WHAT TO PRODUCE
Look through the entries below for the string "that", and copy each line where it is found.

INPUT RECORDS
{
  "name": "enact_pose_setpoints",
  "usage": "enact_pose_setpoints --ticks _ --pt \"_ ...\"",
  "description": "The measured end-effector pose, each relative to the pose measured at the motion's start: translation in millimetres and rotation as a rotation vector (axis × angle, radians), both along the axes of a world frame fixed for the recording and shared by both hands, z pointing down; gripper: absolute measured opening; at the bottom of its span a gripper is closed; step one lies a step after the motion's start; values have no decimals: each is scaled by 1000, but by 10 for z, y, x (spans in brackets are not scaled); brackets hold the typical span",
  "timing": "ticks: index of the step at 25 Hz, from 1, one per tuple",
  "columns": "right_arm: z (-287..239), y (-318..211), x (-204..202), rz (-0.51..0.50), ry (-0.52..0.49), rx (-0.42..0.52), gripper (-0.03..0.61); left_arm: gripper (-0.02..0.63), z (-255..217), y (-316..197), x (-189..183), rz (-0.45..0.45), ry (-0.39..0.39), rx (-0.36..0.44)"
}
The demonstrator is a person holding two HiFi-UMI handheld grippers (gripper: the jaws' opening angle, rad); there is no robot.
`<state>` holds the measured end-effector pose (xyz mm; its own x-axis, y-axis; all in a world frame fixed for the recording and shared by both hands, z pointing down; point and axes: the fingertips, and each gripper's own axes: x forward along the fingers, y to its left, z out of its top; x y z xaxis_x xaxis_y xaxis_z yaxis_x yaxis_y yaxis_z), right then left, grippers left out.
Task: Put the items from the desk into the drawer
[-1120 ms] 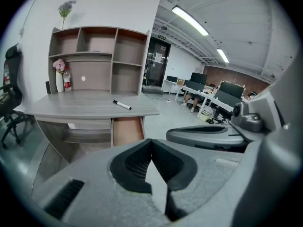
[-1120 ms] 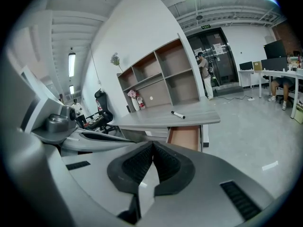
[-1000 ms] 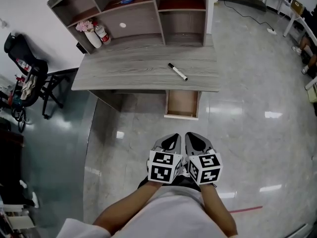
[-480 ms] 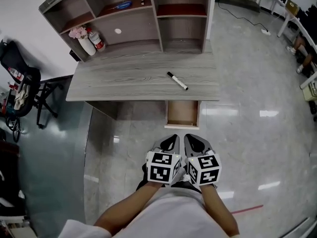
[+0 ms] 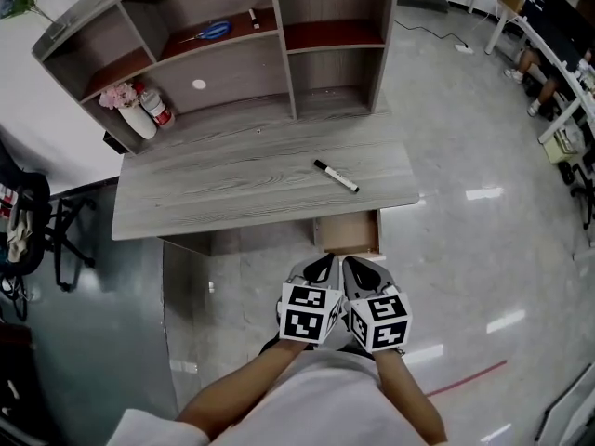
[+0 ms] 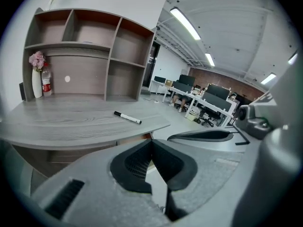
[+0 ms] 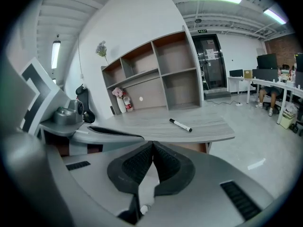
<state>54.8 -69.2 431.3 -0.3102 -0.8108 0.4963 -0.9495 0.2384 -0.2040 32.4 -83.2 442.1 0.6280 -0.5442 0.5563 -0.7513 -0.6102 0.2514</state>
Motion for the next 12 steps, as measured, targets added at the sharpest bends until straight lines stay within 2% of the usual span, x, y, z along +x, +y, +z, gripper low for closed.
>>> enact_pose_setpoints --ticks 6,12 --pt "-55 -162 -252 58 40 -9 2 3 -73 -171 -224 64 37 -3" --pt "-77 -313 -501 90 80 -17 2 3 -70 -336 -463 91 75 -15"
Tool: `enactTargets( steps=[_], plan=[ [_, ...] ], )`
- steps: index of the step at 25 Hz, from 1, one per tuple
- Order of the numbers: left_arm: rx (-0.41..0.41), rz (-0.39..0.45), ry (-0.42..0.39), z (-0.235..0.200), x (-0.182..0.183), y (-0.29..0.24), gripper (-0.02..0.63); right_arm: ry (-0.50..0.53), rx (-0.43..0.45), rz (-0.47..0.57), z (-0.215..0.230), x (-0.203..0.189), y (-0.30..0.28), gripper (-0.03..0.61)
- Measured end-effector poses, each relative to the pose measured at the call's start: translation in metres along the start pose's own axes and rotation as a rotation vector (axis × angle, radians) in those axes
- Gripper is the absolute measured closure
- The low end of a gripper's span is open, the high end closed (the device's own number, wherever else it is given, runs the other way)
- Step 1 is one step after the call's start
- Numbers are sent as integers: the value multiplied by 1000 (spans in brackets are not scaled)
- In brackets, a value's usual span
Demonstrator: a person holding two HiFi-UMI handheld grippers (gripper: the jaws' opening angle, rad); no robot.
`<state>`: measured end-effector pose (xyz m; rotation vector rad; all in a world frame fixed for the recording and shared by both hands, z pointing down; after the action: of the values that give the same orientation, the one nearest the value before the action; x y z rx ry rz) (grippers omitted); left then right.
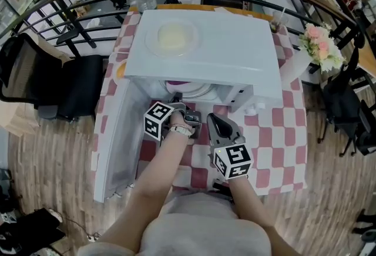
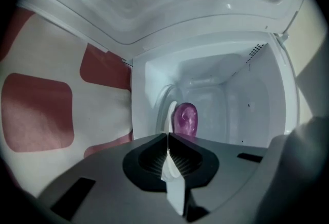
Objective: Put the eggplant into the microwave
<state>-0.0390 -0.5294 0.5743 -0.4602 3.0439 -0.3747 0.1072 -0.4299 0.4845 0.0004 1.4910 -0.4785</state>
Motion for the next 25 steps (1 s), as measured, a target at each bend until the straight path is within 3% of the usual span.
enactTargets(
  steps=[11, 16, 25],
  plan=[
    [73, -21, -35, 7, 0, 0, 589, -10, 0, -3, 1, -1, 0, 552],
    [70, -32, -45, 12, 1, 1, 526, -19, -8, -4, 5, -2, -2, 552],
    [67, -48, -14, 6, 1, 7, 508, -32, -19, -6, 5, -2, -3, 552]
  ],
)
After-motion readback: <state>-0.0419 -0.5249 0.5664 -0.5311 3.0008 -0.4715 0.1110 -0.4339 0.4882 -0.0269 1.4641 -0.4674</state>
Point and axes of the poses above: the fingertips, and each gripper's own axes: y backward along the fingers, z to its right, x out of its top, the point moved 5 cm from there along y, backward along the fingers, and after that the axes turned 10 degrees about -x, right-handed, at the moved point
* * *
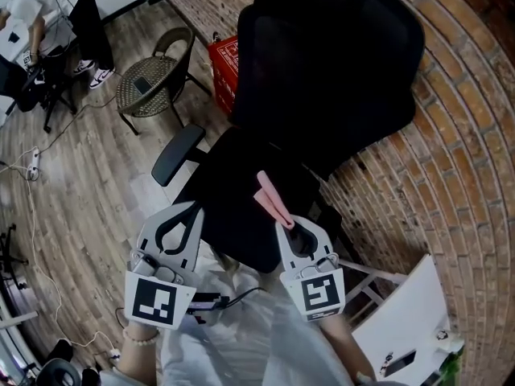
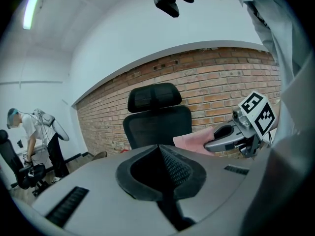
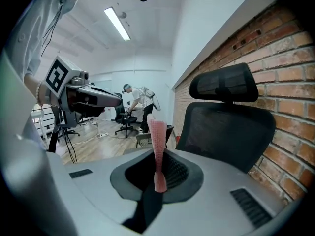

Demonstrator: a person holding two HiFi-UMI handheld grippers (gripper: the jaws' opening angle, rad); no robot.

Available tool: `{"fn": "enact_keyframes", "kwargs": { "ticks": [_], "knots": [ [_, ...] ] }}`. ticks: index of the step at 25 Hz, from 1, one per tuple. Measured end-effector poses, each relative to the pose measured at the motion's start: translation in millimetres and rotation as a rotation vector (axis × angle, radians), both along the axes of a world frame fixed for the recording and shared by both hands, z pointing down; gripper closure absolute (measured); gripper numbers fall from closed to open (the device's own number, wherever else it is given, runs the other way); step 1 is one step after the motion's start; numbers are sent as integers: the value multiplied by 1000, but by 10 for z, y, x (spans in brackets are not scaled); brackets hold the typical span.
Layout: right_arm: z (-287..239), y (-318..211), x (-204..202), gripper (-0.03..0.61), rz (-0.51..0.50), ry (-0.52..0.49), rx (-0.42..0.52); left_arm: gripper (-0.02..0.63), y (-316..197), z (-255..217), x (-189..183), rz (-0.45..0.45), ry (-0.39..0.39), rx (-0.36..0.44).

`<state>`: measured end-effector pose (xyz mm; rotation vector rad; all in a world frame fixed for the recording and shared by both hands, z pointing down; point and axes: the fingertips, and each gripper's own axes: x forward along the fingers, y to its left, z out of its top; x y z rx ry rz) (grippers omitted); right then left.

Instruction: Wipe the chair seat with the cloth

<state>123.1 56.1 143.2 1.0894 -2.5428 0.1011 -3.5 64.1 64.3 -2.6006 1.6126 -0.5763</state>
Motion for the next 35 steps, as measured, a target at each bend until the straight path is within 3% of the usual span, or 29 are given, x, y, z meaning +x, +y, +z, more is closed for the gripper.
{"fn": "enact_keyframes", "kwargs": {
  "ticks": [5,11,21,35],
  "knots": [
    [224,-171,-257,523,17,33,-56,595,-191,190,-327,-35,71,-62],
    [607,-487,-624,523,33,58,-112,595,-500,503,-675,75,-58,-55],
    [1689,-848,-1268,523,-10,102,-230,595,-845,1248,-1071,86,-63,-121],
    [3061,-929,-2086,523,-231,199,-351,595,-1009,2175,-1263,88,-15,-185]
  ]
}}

TASK SOLUTION
`<state>`: measured end-effector pose (xyz m; rotation vector rad; all in a world frame fixed for the recording and shared by both hands, z pointing down; after the action: of the values that give the same orientation, the one nearest the value before the action; x y z rx ry rz) (grippers omitted); left then right.
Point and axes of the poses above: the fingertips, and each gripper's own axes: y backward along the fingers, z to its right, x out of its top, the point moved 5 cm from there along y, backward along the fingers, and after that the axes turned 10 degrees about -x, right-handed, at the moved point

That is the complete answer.